Activity
Count the lines below that contain the word "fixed", and reply with that number alone.

╭─ Supplied data

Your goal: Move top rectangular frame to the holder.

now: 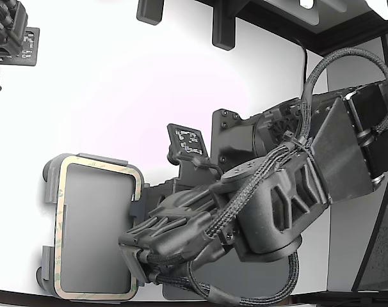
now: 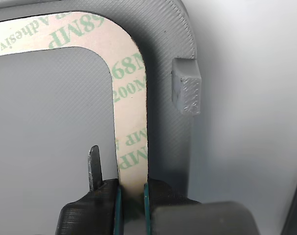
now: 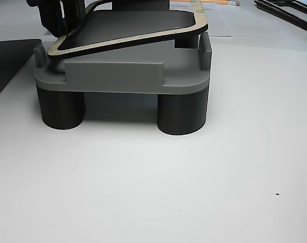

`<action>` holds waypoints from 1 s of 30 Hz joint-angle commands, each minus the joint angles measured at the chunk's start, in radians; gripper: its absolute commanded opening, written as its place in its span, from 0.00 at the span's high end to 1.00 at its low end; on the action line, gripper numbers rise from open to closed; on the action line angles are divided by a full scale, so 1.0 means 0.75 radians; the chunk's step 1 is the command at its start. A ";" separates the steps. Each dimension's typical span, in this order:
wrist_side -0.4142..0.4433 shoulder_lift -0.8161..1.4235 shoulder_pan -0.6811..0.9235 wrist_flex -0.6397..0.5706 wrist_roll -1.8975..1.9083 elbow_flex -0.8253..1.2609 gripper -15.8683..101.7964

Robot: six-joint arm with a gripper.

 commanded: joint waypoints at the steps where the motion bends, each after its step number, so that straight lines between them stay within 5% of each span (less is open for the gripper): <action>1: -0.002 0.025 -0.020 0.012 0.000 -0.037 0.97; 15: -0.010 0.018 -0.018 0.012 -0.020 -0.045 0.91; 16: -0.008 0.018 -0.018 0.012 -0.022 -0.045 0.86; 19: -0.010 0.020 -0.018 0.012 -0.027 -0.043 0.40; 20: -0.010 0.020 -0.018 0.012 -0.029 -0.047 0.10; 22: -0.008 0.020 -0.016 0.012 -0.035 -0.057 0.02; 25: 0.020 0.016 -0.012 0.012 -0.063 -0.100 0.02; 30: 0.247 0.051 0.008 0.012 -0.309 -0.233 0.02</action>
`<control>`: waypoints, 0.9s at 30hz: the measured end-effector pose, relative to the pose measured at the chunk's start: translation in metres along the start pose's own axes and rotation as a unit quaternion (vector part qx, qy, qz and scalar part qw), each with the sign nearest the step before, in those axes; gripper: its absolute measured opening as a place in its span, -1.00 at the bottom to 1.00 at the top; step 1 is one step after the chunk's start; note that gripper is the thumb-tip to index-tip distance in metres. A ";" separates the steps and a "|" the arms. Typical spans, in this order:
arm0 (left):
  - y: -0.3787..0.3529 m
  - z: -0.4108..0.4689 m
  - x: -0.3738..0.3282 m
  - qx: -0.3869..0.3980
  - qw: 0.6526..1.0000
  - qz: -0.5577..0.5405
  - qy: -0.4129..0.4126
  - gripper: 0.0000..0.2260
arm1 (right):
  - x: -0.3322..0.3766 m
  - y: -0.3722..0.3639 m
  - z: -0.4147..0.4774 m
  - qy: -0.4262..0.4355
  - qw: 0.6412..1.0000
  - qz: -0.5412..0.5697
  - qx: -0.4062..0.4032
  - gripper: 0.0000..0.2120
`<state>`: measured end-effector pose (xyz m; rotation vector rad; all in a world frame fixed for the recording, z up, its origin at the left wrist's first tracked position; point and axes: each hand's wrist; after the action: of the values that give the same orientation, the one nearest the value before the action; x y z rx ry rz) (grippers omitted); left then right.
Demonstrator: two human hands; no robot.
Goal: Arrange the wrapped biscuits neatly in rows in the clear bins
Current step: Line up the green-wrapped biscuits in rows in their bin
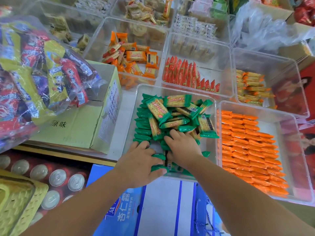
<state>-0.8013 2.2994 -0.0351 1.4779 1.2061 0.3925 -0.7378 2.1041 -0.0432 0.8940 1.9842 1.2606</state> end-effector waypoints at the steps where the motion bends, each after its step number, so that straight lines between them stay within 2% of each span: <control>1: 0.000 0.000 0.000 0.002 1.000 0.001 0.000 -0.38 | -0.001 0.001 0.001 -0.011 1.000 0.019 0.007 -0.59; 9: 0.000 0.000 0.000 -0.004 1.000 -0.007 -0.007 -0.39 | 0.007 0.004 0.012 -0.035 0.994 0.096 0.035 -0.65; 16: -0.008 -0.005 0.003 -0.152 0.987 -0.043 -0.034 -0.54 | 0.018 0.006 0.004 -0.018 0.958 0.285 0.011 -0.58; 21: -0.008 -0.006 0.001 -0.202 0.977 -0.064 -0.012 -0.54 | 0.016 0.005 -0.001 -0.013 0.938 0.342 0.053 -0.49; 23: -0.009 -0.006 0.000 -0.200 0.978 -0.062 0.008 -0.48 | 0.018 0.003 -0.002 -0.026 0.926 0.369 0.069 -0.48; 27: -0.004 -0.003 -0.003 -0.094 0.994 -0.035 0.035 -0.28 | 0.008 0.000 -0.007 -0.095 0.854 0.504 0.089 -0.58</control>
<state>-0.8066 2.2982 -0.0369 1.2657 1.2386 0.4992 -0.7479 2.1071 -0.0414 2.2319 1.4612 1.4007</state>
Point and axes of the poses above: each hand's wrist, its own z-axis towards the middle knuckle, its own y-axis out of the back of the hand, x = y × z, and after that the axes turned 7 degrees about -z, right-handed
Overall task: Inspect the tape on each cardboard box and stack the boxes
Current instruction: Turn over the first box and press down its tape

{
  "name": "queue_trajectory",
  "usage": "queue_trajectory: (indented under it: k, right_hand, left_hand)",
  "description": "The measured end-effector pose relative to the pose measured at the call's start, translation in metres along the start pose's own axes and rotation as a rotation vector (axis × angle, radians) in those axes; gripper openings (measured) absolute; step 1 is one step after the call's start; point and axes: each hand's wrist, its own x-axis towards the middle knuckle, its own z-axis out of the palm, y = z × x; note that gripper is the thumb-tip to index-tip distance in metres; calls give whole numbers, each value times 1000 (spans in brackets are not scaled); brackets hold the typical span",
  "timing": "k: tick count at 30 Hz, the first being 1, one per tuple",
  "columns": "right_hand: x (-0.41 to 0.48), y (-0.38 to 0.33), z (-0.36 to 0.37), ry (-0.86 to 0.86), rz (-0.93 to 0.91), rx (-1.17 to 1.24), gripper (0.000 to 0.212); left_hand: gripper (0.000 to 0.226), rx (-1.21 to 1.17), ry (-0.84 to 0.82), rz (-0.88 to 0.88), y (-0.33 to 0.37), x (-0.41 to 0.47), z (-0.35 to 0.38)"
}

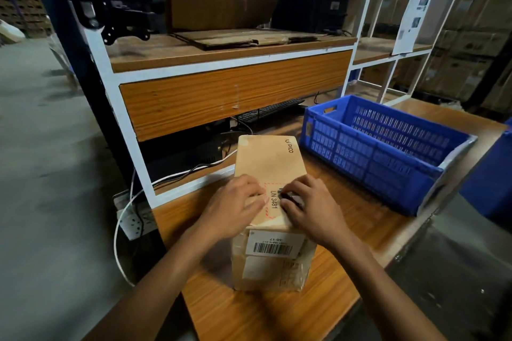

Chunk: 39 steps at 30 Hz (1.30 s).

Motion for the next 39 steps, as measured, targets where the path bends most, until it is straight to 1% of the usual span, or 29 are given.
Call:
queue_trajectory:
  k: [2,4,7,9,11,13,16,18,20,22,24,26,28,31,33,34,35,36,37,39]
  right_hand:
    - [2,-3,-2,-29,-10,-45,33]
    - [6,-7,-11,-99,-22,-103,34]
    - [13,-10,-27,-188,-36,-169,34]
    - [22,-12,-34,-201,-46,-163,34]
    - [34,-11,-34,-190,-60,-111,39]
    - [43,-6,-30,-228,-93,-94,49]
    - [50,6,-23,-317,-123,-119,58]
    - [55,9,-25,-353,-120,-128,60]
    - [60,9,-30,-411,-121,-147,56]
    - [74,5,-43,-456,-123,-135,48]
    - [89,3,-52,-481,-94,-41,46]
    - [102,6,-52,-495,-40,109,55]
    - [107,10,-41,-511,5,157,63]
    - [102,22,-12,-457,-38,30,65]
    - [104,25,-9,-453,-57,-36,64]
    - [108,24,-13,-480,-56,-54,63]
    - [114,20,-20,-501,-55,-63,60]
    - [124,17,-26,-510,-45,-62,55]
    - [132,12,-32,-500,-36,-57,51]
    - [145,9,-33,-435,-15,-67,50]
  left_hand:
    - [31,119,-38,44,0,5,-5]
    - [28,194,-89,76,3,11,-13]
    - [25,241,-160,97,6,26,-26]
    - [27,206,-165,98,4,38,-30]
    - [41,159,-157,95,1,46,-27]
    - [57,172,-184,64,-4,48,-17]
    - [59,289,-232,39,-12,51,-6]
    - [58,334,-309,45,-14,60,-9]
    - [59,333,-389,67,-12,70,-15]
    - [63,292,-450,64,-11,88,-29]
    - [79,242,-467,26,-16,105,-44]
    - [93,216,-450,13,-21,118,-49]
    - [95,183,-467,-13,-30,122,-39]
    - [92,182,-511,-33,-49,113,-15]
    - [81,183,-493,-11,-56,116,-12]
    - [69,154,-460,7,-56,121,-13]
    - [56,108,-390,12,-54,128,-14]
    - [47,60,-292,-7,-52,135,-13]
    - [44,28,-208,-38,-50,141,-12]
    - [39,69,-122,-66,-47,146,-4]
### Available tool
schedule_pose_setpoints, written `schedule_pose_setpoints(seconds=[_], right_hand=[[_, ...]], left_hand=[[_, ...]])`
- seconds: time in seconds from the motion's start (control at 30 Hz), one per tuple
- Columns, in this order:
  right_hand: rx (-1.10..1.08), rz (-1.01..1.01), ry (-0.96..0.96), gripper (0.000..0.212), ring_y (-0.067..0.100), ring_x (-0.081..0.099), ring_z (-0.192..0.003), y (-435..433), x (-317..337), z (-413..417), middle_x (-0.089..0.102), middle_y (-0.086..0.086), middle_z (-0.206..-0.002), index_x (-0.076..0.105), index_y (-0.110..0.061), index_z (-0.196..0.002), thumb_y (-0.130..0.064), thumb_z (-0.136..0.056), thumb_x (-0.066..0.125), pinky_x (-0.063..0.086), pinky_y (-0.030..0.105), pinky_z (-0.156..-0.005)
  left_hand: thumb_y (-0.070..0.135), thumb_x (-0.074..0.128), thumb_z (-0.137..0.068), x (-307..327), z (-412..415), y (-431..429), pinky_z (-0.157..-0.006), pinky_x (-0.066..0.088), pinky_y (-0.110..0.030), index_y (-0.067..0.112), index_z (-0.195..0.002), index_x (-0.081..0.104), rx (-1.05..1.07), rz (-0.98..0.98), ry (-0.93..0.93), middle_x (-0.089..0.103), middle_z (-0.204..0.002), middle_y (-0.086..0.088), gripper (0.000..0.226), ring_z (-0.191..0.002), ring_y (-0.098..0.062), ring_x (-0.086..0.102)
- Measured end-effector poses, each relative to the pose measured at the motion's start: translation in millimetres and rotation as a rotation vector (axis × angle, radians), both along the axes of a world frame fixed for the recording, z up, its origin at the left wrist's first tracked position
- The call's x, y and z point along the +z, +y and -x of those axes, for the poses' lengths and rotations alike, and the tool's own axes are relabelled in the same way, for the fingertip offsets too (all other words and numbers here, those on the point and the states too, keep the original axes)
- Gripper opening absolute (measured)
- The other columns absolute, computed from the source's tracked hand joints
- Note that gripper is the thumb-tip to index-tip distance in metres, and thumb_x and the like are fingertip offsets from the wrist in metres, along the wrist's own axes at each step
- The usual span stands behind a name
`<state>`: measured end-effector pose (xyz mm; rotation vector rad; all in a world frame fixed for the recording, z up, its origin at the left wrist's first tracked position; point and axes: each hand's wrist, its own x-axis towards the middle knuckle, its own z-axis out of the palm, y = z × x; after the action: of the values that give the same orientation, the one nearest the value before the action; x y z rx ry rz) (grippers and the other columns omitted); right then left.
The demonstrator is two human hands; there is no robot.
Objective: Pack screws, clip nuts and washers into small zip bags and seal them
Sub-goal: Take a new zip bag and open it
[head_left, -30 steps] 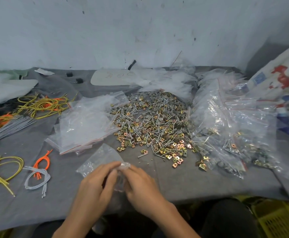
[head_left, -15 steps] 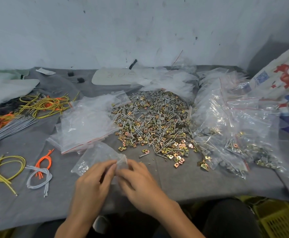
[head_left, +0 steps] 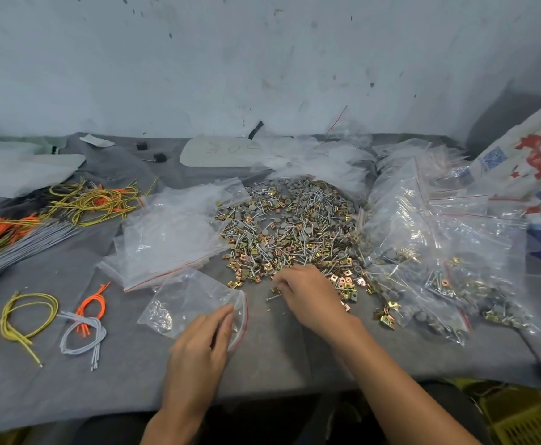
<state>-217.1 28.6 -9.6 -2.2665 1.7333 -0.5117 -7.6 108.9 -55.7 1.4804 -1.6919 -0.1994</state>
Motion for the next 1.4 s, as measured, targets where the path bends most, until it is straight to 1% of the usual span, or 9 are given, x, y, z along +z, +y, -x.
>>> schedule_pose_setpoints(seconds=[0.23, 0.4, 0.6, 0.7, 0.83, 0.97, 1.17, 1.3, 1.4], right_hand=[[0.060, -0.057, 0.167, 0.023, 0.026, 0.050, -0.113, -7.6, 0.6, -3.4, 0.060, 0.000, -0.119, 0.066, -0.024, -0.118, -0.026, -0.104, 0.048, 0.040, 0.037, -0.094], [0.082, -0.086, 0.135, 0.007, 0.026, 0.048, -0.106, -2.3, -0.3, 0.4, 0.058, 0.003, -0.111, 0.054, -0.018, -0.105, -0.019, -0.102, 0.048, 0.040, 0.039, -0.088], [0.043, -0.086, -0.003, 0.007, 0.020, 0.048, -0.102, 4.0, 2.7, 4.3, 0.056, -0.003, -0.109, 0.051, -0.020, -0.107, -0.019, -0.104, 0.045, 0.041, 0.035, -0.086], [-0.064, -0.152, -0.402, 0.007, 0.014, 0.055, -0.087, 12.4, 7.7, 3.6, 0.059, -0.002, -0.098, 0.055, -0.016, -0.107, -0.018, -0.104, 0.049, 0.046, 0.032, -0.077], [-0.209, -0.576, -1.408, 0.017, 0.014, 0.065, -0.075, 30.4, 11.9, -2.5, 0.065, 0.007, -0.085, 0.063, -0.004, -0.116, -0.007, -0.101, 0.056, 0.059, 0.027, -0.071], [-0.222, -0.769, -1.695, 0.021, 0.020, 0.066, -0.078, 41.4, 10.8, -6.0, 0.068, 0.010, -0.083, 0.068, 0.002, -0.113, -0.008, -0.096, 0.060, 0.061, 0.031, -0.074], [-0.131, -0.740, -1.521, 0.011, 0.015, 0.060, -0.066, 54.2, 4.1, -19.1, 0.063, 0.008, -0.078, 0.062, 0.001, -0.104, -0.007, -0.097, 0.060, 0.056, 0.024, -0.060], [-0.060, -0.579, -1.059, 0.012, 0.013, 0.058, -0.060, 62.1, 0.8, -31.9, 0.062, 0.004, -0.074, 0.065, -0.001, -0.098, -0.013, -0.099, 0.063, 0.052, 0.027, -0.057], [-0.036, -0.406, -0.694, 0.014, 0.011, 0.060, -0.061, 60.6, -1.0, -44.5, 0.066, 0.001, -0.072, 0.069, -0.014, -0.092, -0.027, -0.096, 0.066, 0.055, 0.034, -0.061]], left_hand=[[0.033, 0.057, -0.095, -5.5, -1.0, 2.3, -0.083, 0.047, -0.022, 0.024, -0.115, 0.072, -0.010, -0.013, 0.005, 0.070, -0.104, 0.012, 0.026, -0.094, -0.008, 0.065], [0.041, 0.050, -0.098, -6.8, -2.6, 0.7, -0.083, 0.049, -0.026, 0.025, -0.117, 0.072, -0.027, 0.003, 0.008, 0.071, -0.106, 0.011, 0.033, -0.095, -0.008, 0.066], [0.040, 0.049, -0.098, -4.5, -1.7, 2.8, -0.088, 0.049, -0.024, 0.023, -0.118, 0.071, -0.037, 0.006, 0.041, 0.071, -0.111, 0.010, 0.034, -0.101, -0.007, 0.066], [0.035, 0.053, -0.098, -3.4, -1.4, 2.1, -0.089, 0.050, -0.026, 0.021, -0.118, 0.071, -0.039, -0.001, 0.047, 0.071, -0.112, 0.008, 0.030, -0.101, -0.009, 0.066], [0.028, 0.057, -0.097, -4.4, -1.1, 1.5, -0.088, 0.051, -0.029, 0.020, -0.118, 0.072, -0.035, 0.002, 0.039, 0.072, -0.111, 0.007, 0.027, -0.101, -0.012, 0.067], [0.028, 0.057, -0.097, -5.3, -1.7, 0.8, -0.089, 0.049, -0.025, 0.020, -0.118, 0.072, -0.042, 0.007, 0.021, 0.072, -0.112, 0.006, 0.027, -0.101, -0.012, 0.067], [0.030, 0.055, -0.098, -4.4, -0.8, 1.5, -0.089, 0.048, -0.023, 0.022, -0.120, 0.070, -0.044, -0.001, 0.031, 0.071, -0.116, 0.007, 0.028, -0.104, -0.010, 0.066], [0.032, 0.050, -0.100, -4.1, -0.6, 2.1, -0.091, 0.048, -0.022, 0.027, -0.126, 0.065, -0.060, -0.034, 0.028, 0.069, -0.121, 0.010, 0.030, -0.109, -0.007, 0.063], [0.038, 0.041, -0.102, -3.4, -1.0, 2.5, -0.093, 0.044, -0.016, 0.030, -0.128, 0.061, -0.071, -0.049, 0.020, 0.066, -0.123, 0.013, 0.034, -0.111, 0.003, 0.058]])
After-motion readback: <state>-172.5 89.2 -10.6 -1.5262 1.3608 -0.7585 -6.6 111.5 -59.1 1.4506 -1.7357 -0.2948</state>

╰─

Solution to the exercise
3